Task item:
Return exactly the span of lines in the following data that opens with the line containing "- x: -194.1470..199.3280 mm" and closes with the line containing "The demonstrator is". Include nothing else.

· · · · ·

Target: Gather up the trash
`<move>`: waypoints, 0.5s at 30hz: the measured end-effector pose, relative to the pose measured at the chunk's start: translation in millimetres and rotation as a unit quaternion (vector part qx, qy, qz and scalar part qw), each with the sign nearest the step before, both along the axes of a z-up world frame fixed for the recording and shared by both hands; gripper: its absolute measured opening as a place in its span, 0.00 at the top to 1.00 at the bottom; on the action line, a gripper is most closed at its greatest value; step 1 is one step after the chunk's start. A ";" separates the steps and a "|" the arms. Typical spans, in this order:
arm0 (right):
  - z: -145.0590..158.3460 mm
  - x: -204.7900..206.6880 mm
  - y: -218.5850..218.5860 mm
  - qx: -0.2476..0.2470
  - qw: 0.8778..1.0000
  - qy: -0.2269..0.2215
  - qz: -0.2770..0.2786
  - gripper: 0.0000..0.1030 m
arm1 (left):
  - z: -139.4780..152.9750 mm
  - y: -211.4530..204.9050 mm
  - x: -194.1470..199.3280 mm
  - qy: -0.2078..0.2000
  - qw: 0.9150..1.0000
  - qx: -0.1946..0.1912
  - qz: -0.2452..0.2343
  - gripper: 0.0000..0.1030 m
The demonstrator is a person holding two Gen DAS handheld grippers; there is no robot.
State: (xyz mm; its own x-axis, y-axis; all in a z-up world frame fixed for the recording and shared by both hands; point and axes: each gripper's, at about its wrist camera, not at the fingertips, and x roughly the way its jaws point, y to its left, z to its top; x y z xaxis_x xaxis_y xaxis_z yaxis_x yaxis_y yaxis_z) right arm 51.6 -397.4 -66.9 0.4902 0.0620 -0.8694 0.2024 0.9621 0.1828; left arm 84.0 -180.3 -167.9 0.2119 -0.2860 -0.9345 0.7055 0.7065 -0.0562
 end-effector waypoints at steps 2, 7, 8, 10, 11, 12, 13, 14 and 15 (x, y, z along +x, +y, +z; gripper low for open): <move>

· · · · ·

Reply:
  - x: -194.1470..199.3280 mm
  - qy: -0.2078..0.2000
  - qw: 0.9150..1.0000
  - qx: -0.1946..0.1912
  - qz: -0.2452..0.2343
  - gripper: 0.0000..0.1030 m
The demonstrator is a person holding two Gen DAS handheld grippers; there is no robot.

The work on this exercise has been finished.